Recently, the applicability of neurons to electronic devices has been vigorously studied as well as the medical study. An action potential is generated in a neuron which is in an active state. A change in the ion permeability of a neuron leads to changes in intra- and extracellular ion concentrations which are responsible for generation of an action potential. Therefore, if a potential change in association with a change in ion concentration around a neuron is measured, the activity of the neuron can be monitored.
The above-described potential measurement utilizing cell activity is conventionally conducted by placing an electrode of glass or metal (e.g., platinum) for measuring an extracellular potential around a cell with the aid of a micro-manipulator or the like. Alternatively, a similar electrode is inserted into a cell so as to measure the electrical activity of the cell. These conventional techniques have the following disadvantages: skill in electrode preparation is required; the electrode has high impedance and therefore the signal is susceptible to external noise; and cells or tissues are injured if an electrode is inserted into the cell. Therefore, conventional electrodes are not suitable for long-term monitoring.
To avoid such problems, the inventors have developed a multiple electrode including a plurality of micro-electrodes made of a conductive material provided on an insulating substrate, and a lead pattern, on which cells or tissue can be cultured (Japanese Laid-Open Publication No. 6-78889, and Japanese Laid-Open Publication No. 6-296595). With this multiple electrode, the activities of neurons can be monitored without injuring cells or tissue for a long period of time.

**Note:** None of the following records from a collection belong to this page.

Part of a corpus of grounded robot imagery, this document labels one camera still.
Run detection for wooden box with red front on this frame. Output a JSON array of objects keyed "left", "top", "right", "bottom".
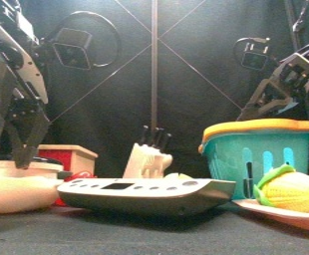
[{"left": 37, "top": 143, "right": 101, "bottom": 177}]

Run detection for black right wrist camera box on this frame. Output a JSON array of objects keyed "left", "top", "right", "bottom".
[{"left": 239, "top": 41, "right": 272, "bottom": 72}]

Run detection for yellow knitted corn green leaves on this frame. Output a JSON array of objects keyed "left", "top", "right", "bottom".
[{"left": 252, "top": 163, "right": 309, "bottom": 215}]

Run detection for pale pink plate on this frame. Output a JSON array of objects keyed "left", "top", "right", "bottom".
[{"left": 231, "top": 198, "right": 309, "bottom": 235}]

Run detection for grey toy appliance with buttons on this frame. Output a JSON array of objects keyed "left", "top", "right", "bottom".
[{"left": 57, "top": 176, "right": 237, "bottom": 219}]

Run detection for black knife handle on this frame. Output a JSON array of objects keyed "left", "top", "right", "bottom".
[
  {"left": 154, "top": 127, "right": 166, "bottom": 149},
  {"left": 138, "top": 125, "right": 152, "bottom": 147},
  {"left": 158, "top": 132, "right": 173, "bottom": 153}
]

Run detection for grey vertical frame pole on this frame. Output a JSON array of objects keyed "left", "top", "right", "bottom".
[{"left": 150, "top": 0, "right": 160, "bottom": 134}]

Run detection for teal basket with orange rim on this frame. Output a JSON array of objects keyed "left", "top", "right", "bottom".
[{"left": 197, "top": 118, "right": 309, "bottom": 201}]

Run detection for cream white bowl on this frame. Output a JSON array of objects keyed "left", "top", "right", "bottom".
[{"left": 0, "top": 174, "right": 67, "bottom": 215}]

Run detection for white knife block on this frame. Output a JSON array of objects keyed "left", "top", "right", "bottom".
[{"left": 122, "top": 142, "right": 174, "bottom": 180}]

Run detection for black looped camera cable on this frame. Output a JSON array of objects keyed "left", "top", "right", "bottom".
[{"left": 41, "top": 10, "right": 124, "bottom": 70}]

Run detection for white pot with black lid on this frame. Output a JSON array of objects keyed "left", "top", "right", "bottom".
[{"left": 0, "top": 158, "right": 74, "bottom": 181}]

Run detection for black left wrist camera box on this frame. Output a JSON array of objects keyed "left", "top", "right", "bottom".
[{"left": 51, "top": 27, "right": 95, "bottom": 72}]

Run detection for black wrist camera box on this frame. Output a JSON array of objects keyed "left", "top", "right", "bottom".
[
  {"left": 51, "top": 27, "right": 95, "bottom": 72},
  {"left": 239, "top": 41, "right": 272, "bottom": 72}
]

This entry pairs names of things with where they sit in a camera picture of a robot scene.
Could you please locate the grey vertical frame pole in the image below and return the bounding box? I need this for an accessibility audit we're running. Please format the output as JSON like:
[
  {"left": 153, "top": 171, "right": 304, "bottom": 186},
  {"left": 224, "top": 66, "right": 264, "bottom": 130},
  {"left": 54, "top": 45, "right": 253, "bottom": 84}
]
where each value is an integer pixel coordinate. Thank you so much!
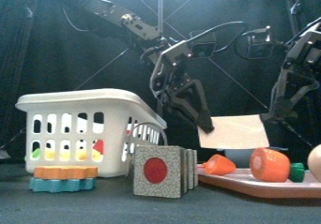
[{"left": 157, "top": 0, "right": 165, "bottom": 35}]

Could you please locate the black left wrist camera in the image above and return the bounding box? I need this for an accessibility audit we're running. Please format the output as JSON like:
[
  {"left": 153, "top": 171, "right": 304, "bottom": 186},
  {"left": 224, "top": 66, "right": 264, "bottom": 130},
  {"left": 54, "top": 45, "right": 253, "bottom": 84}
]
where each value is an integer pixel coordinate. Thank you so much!
[{"left": 189, "top": 30, "right": 218, "bottom": 59}]

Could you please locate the white paper sheet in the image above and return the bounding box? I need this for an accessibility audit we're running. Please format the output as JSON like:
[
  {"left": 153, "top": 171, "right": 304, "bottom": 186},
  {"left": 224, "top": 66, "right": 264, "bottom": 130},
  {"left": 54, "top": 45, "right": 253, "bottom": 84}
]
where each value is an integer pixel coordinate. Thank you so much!
[{"left": 197, "top": 113, "right": 272, "bottom": 150}]

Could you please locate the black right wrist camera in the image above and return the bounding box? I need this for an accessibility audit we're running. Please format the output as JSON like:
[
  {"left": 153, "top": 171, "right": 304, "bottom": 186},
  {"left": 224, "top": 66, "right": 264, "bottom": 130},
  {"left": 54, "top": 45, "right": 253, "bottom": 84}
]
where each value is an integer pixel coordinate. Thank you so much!
[{"left": 244, "top": 25, "right": 277, "bottom": 61}]

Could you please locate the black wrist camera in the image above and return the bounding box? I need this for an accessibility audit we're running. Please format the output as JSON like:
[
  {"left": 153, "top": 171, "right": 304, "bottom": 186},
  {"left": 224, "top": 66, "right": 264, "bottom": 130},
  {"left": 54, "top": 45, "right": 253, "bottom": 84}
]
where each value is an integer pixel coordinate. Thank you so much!
[
  {"left": 244, "top": 25, "right": 277, "bottom": 61},
  {"left": 189, "top": 30, "right": 218, "bottom": 59}
]

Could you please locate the small orange toy carrot piece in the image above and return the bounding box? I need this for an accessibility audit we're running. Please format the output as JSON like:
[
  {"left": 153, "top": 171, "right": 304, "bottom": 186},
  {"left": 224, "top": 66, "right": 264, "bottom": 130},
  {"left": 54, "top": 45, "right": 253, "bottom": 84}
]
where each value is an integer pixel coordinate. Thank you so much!
[{"left": 202, "top": 154, "right": 238, "bottom": 176}]

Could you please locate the yellow toy in basket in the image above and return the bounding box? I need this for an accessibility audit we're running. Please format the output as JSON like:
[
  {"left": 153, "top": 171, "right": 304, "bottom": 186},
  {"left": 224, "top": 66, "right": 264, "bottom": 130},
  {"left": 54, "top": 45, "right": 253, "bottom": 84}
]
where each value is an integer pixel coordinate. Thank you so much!
[{"left": 44, "top": 148, "right": 103, "bottom": 162}]

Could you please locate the white plastic slotted basket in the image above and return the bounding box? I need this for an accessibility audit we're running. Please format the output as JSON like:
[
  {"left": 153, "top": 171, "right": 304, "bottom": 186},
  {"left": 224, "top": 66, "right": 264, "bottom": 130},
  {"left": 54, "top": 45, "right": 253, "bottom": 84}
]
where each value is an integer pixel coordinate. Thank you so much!
[{"left": 14, "top": 87, "right": 169, "bottom": 179}]

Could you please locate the speckled wooden tile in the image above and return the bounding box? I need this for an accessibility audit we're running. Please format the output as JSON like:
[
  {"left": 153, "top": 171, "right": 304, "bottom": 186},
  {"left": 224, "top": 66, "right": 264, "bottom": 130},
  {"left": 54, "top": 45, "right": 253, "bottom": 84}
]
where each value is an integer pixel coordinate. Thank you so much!
[
  {"left": 192, "top": 149, "right": 201, "bottom": 188},
  {"left": 184, "top": 148, "right": 196, "bottom": 194}
]

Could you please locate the pink plastic tray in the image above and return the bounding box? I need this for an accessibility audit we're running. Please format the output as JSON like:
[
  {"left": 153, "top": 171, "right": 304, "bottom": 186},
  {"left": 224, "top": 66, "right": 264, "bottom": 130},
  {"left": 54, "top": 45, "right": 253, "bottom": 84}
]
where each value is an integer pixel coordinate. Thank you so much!
[{"left": 196, "top": 166, "right": 321, "bottom": 200}]

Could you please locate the teal gear-shaped block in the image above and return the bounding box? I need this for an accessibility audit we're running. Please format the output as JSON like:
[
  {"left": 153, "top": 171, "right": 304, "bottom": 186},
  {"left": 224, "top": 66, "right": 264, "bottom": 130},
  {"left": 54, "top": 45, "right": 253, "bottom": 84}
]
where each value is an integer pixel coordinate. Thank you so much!
[{"left": 28, "top": 176, "right": 98, "bottom": 194}]

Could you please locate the beige toy egg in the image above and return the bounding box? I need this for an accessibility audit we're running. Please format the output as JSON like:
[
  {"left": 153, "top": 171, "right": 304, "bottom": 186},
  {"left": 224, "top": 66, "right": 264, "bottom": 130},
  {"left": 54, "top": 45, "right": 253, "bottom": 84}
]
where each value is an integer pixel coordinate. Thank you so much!
[{"left": 307, "top": 143, "right": 321, "bottom": 183}]

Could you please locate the speckled tile with red circle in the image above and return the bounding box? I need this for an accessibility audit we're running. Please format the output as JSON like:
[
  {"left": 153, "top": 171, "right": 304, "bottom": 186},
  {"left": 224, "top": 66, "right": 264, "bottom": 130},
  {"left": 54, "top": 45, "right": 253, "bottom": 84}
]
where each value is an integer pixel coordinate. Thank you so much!
[{"left": 131, "top": 144, "right": 186, "bottom": 200}]

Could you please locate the grey wire handle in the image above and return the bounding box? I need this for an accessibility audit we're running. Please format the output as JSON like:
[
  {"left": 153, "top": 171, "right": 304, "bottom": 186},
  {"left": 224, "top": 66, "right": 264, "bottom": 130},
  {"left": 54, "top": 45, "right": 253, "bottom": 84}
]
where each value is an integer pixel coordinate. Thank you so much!
[{"left": 129, "top": 122, "right": 170, "bottom": 147}]

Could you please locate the green toy in basket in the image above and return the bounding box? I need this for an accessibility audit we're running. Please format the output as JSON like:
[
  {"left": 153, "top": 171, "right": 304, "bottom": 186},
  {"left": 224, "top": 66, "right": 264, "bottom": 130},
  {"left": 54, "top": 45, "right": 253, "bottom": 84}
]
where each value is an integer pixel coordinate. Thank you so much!
[{"left": 31, "top": 147, "right": 43, "bottom": 160}]

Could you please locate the black camera cable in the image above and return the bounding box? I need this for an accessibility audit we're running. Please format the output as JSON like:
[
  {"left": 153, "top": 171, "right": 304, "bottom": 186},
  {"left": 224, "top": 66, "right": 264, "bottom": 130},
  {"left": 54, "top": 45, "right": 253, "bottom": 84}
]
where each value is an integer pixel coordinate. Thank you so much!
[{"left": 186, "top": 21, "right": 252, "bottom": 58}]

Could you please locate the red toy in basket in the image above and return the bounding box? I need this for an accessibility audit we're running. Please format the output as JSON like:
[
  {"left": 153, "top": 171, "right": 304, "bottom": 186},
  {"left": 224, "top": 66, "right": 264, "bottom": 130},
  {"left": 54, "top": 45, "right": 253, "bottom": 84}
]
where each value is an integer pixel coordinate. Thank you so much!
[{"left": 91, "top": 139, "right": 106, "bottom": 156}]

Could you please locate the orange gear-shaped block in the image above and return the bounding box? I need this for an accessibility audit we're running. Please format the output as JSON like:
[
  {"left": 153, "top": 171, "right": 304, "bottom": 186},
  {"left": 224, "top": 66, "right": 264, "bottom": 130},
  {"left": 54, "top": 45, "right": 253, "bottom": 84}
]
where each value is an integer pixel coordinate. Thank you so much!
[{"left": 32, "top": 165, "right": 99, "bottom": 181}]

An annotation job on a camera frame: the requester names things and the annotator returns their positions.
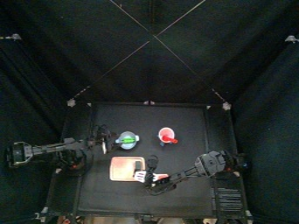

In the above-described multiple electrode, an uppermost surface of the electrode contacting cells is plated with porous platinum black using electrolysis (Japanese Laid-Open Publication No. 6-78889), or with gold using deposition (Japanese Laid-Open Publication No. 6-296595). In the case of the platinum black plating, although it is easy to adjust the impedance of the electrode to a practical level, i.e., about 50 kΩ or less, the strength of the electrode is low and therefore the recyclability of the electrode is low. In the case of gold formed by deposition, the strength is improved, but it is difficult to reduce the impedance to about 50 kΩ or less.